> **Work instructions**: One number is the whole answer: the tally of lines in the records that include the word "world".
○ ○ ○ ○ ○ ○ ○
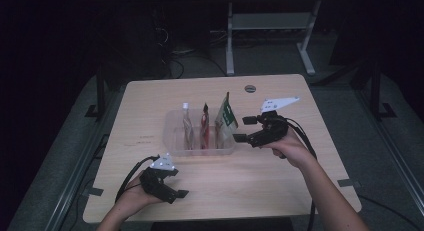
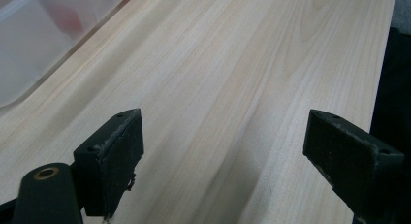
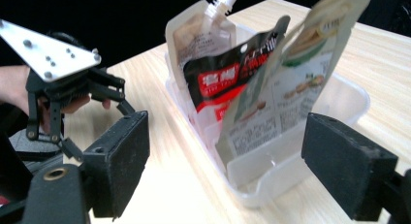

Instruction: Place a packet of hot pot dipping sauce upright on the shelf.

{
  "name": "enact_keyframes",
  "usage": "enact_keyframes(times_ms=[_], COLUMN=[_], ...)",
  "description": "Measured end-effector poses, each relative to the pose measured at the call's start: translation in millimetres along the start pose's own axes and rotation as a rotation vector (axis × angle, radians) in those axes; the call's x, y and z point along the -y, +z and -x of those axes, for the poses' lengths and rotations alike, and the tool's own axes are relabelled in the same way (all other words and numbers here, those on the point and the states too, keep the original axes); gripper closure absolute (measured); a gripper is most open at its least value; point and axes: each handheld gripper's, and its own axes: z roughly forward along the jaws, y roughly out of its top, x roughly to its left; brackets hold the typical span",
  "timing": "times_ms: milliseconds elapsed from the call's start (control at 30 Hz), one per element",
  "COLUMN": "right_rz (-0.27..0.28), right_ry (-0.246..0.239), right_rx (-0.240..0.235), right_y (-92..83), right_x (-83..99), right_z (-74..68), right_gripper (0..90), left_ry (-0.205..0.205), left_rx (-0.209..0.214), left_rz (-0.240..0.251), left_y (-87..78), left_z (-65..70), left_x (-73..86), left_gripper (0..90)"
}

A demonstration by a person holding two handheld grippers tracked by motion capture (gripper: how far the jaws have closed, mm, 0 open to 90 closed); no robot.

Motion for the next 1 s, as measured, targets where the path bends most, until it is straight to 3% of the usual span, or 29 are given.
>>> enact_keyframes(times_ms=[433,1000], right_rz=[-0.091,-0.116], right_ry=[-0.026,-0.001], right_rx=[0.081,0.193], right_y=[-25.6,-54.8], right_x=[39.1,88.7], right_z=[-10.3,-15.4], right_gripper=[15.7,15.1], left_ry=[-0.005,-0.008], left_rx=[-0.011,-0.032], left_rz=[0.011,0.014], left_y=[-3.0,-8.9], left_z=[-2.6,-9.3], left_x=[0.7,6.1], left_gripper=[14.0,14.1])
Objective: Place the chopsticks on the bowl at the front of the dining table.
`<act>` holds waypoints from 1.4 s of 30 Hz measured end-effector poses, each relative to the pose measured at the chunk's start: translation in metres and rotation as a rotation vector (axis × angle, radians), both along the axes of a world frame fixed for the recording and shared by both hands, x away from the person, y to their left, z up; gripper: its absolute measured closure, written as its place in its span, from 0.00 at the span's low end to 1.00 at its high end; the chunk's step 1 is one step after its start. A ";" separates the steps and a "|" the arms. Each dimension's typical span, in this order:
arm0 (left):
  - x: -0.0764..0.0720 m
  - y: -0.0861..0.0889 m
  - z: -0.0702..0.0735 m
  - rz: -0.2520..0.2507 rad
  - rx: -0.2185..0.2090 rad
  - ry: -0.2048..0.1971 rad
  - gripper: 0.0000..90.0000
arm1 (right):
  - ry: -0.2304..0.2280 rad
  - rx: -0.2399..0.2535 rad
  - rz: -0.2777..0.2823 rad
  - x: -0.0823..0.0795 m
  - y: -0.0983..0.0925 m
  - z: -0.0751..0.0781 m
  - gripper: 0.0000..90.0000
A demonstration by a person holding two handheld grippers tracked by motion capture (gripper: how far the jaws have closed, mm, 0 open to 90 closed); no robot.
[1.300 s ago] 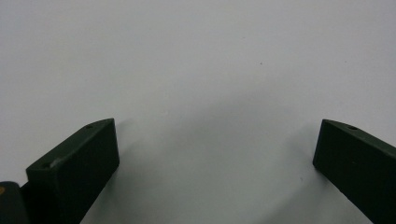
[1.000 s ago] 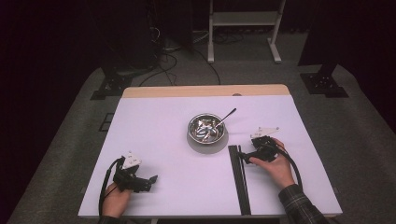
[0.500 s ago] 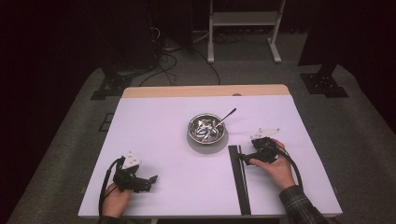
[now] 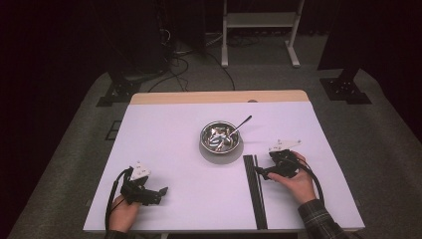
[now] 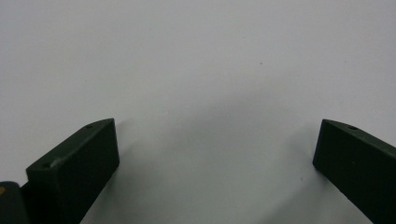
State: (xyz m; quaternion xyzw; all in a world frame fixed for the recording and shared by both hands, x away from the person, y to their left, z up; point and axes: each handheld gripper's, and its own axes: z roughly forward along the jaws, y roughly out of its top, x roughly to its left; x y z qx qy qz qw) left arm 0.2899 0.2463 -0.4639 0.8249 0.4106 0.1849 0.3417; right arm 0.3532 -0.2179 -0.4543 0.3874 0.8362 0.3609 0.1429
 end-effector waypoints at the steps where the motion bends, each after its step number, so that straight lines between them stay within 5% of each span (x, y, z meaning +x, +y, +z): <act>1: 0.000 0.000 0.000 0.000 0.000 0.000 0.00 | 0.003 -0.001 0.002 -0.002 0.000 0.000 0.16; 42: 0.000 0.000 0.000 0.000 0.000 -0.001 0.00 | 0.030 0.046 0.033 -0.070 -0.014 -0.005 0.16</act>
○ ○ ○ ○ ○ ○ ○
> **Written answer**: 2